Conste que no soy yo quien ha comenzado a comparar a Oriol Junqueras con Nelson Mandela, el hombre que acabó con el ‘apartheid’ sudafricano y estableció una política de conciliación en aquel gran país. Aquí y ahora, ‘conciliación’, ‘reencuentro’ y ‘concordia’ son palabras que se repiten mucho para escenificar el deseo de cerrar la brecha entre el independentismo catalán y ese constitucionalismo más puro y democrático al que aspira el resto del país.
Y claro que nada tiene que ver el ‘procés’ con el racismo -bueno, si se excluyen algunos exabruptos pasados del actual vicepresident de la Generalitat-, ni Junqueras con Mandela, pero eso no invalida el hecho de que en el Consejo de Europa algunos, comenzando, claro, por el letón más conocido ahora en España, ensayen una equiparación.
Más desatino histórico, al fin y al cabo, es decir que Colón y Juan Sebastián Elcano eran catalanes y ahí tiene usted, sin ir más lejos, a Jordi Puigneró, que tales cosas ha divulgado, ascendido a ‘número dos’ del poder político en Cataluña.
De lo que no me cabe duda es de que, cuando Junqueras se lance a pasear por Las Ramblas, pongamos por caso, habrá quien le aclame como al salvador de la patria, tal como se hacía con Mandela cuando concluyó sus 27 años en la prisión, en 1990. Yo creo más bien que, con su errónea presión aquel 27 de octubre de 2017 para que, en lugar de convocar elecciones, Puigdemont declarase la independencia más breve de la historia, ni un minuto duró, Junqueras fue quien perdió a Cataluña y a sí mismo.

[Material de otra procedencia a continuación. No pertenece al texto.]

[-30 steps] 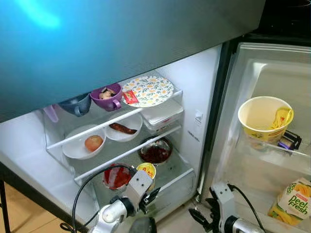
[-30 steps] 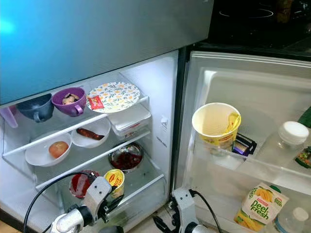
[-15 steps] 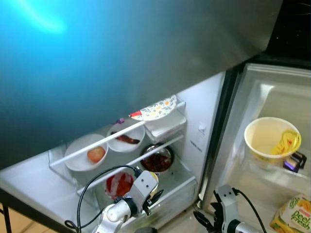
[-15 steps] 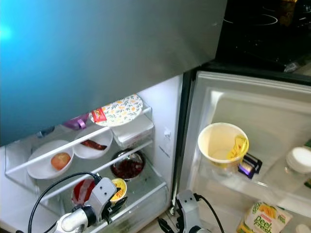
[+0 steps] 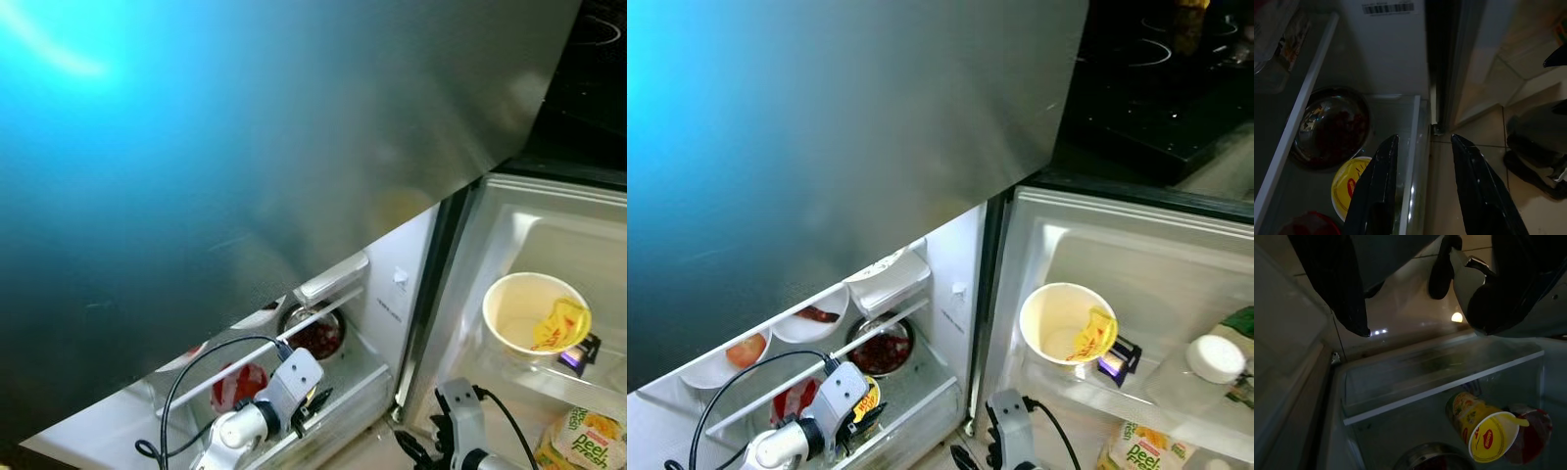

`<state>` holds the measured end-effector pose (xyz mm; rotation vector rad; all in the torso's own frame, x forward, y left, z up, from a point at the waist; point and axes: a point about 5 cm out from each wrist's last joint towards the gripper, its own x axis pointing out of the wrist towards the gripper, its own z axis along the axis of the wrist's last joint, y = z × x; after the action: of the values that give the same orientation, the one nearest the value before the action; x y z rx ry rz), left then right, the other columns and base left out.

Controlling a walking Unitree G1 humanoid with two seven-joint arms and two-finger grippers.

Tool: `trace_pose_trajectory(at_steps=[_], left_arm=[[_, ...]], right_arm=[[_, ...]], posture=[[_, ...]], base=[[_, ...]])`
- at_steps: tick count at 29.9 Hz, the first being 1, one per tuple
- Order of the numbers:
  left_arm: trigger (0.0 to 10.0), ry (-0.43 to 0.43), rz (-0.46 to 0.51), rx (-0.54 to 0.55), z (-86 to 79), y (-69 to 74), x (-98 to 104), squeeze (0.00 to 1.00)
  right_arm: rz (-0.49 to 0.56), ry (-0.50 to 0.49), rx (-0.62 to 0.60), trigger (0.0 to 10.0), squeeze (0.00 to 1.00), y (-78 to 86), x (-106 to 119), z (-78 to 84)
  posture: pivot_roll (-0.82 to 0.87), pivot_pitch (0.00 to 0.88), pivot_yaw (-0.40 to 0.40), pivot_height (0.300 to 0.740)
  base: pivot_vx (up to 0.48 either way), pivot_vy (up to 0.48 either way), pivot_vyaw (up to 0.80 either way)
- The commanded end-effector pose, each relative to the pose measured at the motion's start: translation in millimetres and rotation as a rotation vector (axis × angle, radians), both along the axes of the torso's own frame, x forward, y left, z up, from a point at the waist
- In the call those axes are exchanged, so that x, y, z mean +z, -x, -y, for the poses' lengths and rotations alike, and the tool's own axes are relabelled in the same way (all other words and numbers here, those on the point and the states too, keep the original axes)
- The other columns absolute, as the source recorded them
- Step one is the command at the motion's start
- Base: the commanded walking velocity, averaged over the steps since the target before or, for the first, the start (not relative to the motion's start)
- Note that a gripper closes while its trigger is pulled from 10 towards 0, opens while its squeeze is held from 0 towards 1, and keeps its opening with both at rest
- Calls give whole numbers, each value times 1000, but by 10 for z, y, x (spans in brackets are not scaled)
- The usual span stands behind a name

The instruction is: Restocking fridge

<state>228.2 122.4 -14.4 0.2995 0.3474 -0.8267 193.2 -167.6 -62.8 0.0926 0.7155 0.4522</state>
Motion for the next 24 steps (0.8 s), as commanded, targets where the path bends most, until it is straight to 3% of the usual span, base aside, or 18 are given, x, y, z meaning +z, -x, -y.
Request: trace_pose_trajectory(at_steps=[1,8,24], left_arm=[[10000,-31,-22,-16,21,35,-54,0],[10000,-18,-11,-28,46,38,-44,0],[10000,-73,-23,-8,6,35,-111,0]], right_arm=[[0,4,2,10000,0,8,-12,-11],[3,1,2,10000,0,4,-13,-12],[-18,-2,19,10000,0,61,-46,5]], posture=[[-17,0,33,646],[-18,0,35,646],[-23,0,35,694]], base=[[-352,0,0],[-480,0,0],[0,0,0]])
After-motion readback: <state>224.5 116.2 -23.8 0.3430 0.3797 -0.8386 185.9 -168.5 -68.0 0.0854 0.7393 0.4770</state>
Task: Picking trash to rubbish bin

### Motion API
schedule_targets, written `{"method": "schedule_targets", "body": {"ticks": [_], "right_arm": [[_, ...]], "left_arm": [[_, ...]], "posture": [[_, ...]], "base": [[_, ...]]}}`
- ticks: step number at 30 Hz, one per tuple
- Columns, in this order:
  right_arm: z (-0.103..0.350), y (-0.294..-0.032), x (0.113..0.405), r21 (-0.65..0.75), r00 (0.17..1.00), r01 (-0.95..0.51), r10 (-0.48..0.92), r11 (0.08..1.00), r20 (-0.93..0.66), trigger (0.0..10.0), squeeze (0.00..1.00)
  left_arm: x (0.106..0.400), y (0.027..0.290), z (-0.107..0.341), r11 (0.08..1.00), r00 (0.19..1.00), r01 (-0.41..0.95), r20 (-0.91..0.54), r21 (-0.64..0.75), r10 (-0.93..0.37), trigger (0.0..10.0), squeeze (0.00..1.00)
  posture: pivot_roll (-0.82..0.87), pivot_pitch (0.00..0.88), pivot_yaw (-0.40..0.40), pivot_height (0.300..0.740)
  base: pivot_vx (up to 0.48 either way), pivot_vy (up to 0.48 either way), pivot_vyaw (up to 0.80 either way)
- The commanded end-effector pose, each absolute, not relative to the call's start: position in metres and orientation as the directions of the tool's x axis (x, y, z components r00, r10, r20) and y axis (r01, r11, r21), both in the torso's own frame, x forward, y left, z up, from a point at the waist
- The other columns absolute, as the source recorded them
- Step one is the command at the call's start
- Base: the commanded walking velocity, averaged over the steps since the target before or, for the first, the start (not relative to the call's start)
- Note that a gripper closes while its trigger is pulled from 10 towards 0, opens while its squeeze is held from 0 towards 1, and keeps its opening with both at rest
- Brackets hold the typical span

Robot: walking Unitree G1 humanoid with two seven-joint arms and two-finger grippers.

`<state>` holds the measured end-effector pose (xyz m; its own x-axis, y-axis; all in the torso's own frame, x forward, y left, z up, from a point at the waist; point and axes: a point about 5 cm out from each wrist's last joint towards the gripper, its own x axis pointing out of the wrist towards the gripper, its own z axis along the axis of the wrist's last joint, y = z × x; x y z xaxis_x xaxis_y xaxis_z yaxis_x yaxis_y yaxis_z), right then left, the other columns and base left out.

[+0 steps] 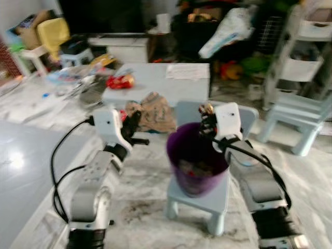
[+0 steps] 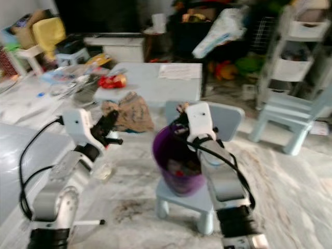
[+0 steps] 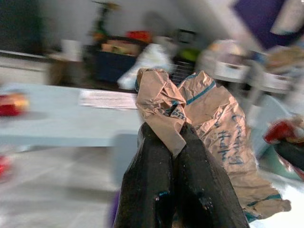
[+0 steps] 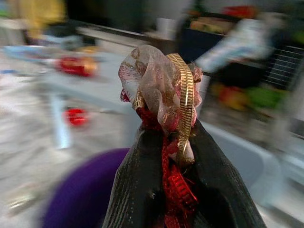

Ahora ya está de permiso tras tres años y medio de su bastante benévola situación carcelaria, a la que seguramente no regresará; y de él depende, eso sí, imitar a Mandela en su política de reconciliación nacional o repetir las equivocaciones que jalonaron su negociación opaca con la vicepresidenta Soraya Sáenz de Santamaría, en cuyo hombro posó su mano paternal. Y traicionera.
No sé si Junqueras se dejará tentar por las voces de ‘apreteu’, y por los insensatos que siempre piden aquello tan castizo de ‘dales caña’, o si, por el contrario, evitará que los CDR de turno, la CUP antisistema que tanto daño hace a los catalanes, le emborrachen de revanchismo y eviten que se comporte con el mejor ‘nelsonmandelismo’, el que salió de prisiones como la isla Robben -allí fue mucho peor tratado que los de Lledoners-, el de la tan mentada reconciliación, el del abrazo que he visto en tantas imágenes en Ciudad del Cabo o en Johannesburgo. De que adopte una u otra posición dependen muchas cosas, desde el futuro político de Pedro Sánchez, que ha arriesgado -y arriesga- no poco con estos indultos, hasta la ‘pax política’ en el Estado español. O sea, en España.
Reconozco que tengo respeto por la inamovible posición personal de Junqueras, que, sin embargo, políticamente tanto ha errado. El perdón obtenido habría de hacerle reflexionar: él sabe perfectamente que la independencia es imposible y que esa República de Catalunya es del todo inviable. Y muchas otras cosas también: desde un referéndum puro de autodeterminación -muy otra cosa es reformar el Estatut y someterlo a consulta- hasta esa amnistía total que ahora los más refractarios al acuerdo reclaman a gritos. De él, ahora que ya no tiene sentido mantener la polémica en torno a la conveniencia o inconveniencia, legalidad o no -que yo creo que es que sí- sobre los indultos, depende ser el ‘buen Mandela’, que sosiegue las cosas, o el caballo de Atila, que allá por donde pasa no vuelve a crecer la hierba ni en el Camp Nou, cuyo césped fue, por cierto, plantado un día por la señora de Jordi Pujol, florista de profesión y corrupta por decisión judicial.
¿Qué más tiene que ocurrir en Cataluña para que regrese la sensatez a la plaza de Sant Jaume y también a las Ramblas.